I like cedar mulch around bedding plants, holds down the bugs, but I wouldn't put them close to any animals.

We have been getting some lovely chopped straw for bedding for our goat barn.  It rakes up easily and we use it for mulch around newly planted trees, etc.  Got lots of lovely nannieberries for fertilizer.

DonnaBelle


----------



## Mistkissedmtn (Jan 6, 2012)

I know this hasn't been responded to in a while, but I am new to BYH and I just had to chime in with my "two cents".  We have goats, horses, chickens, ducks and rabbits and I use the same set up for them all - it works GREAT!  Pelleted wood bedding under the dried white shavings (not cedar).  The wood pellets turn to very dry, absorbent sawdust which keeps things dry as the shavings are not absorbent enough.  For the horses and goats, instead of shavings, we top with dry straw.  Using the pellets underneath gives us "extra time" before a complete bedding change.  I would caution everyone not to use sawdust that hasn't been kiln dried - we tried it with our chicken coop and we had lots of parasite problems as the damp, warm sawdust was a perfect bug brooder.  Ick!

Good luck!


----------



## kenfromMaine (Jan 7, 2012)

Hi
This winter I am trying leaves, in the chicken coop, goat pens, calfs, and pigs. So far I am happy with the results. First they all love to scratch/paw around with them eating some, but they mix well with shavings and manure. I had saved 30 large lawn bags of nice dry mixed leaves for this experiment and will be doing it again next year also. Its looking like great stuff for the garden, and it has saved me alot on buying shavings.
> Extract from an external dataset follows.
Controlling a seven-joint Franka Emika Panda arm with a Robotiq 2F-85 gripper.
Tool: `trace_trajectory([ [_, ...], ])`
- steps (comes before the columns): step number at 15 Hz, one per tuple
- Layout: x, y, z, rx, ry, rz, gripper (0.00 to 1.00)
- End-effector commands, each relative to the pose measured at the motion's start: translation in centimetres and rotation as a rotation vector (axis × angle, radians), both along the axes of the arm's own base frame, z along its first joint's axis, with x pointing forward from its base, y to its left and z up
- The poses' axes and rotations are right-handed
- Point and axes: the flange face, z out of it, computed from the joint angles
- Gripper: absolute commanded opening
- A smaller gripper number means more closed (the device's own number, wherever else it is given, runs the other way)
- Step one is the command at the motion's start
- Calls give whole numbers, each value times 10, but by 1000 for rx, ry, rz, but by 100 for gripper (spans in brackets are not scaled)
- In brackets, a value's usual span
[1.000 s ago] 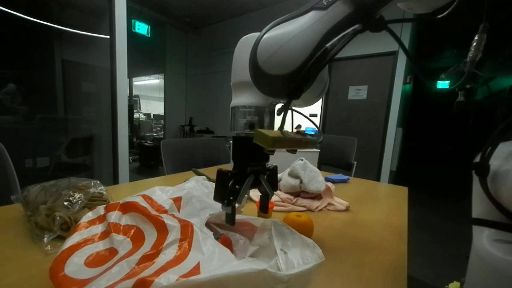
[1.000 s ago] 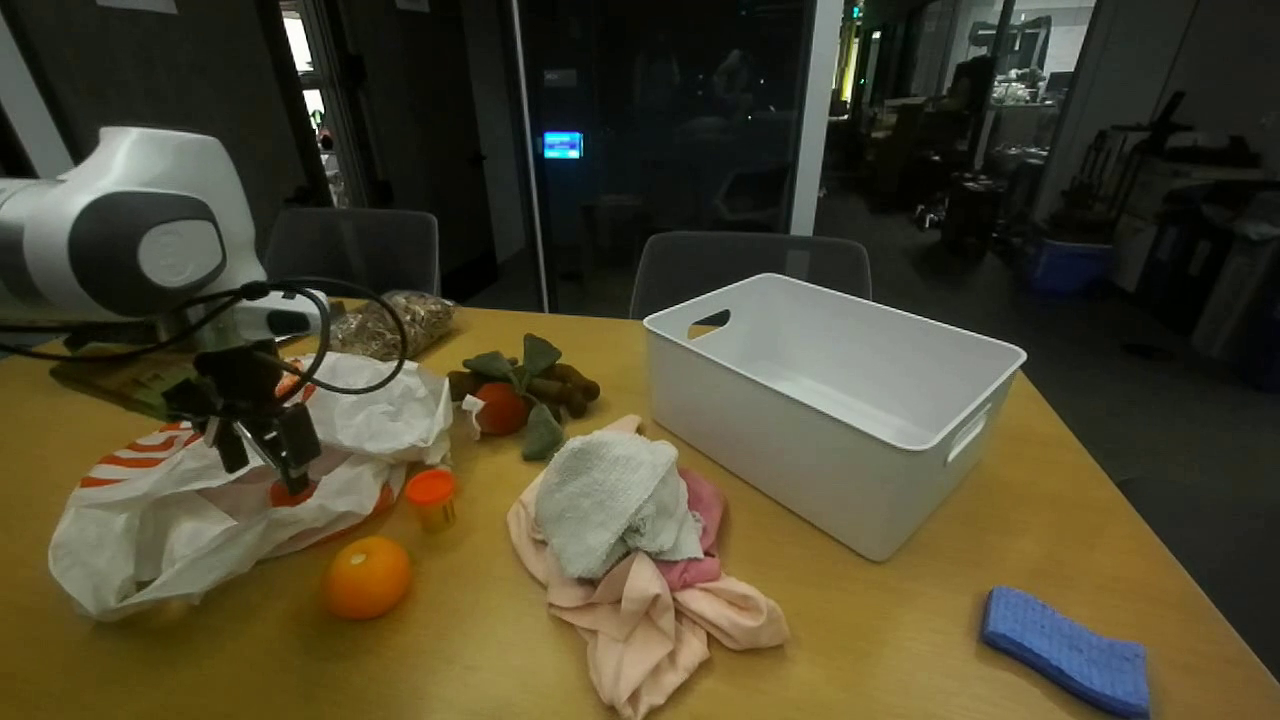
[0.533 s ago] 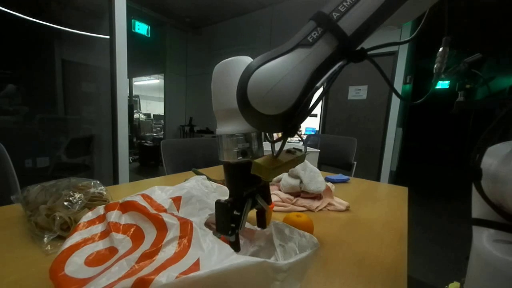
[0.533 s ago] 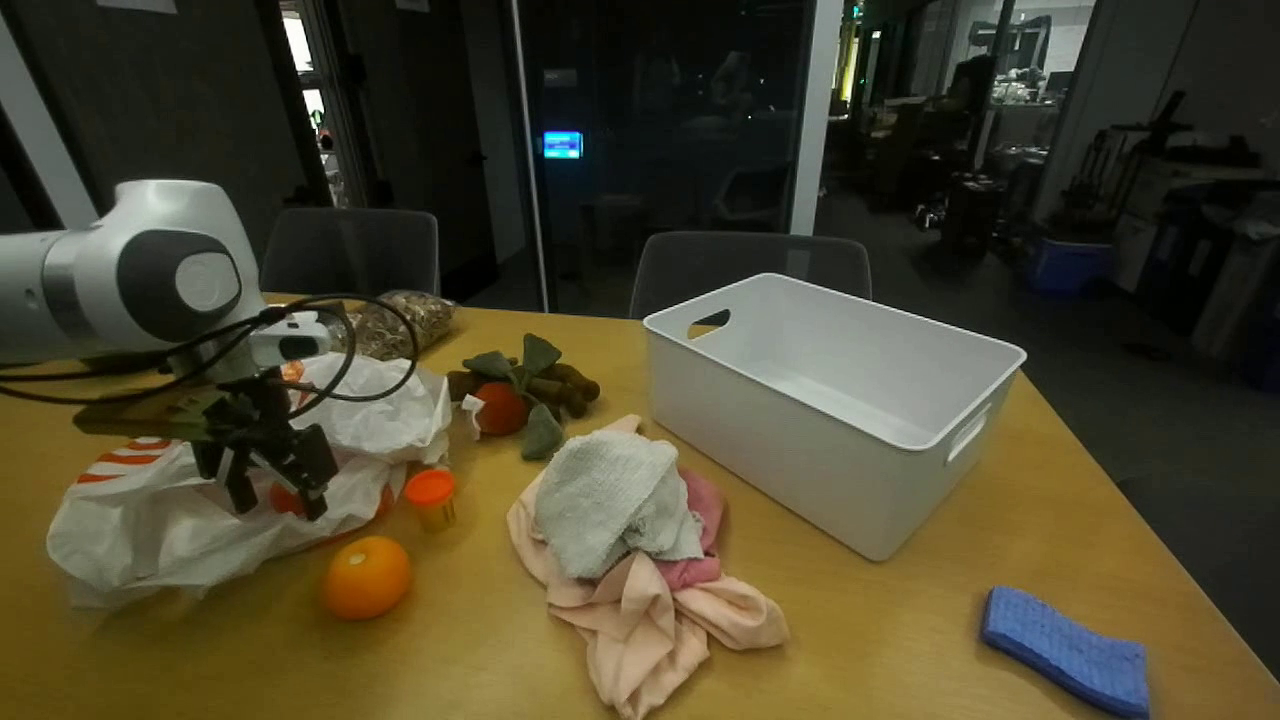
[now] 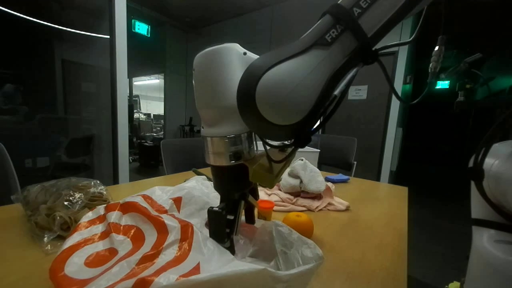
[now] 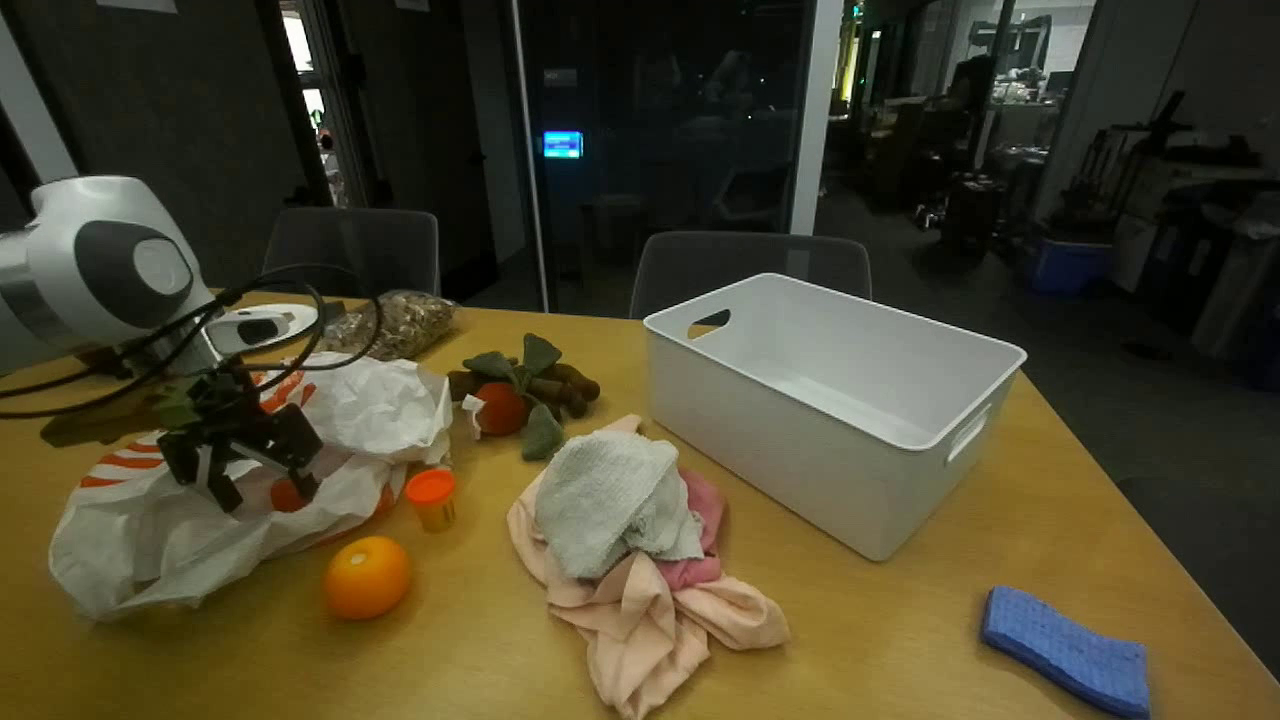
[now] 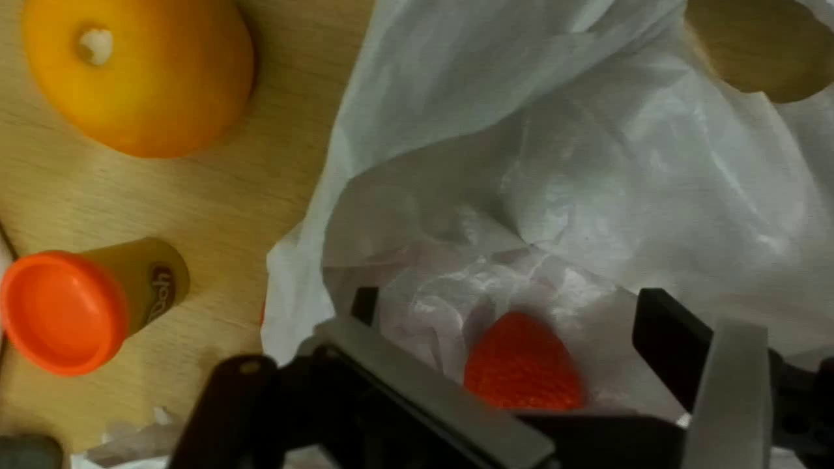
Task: Remove the orange plush toy, yellow container, strawberry plush toy from the plastic, put them on the table, lift the white towel, peach and pink shirt and put them in the plastic
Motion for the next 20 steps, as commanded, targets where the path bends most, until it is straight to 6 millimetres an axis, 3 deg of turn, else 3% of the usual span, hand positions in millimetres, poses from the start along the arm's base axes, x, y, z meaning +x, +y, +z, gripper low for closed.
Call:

Just my 2cents.
Ken


----------



## perchie.girl (Jan 11, 2012)

I am new too.  I use rice hulls.  for everyone.   Chickens goats horse.  My horse is a Percheron and she will not lay down on hard ground.... I dont blame her.    Place I was boarding would not allow Shavings and bedding straw is just not used here in Southern California.    So my option was to go with rice hulls.  as soon as I put them down I was in love.  

deb


----------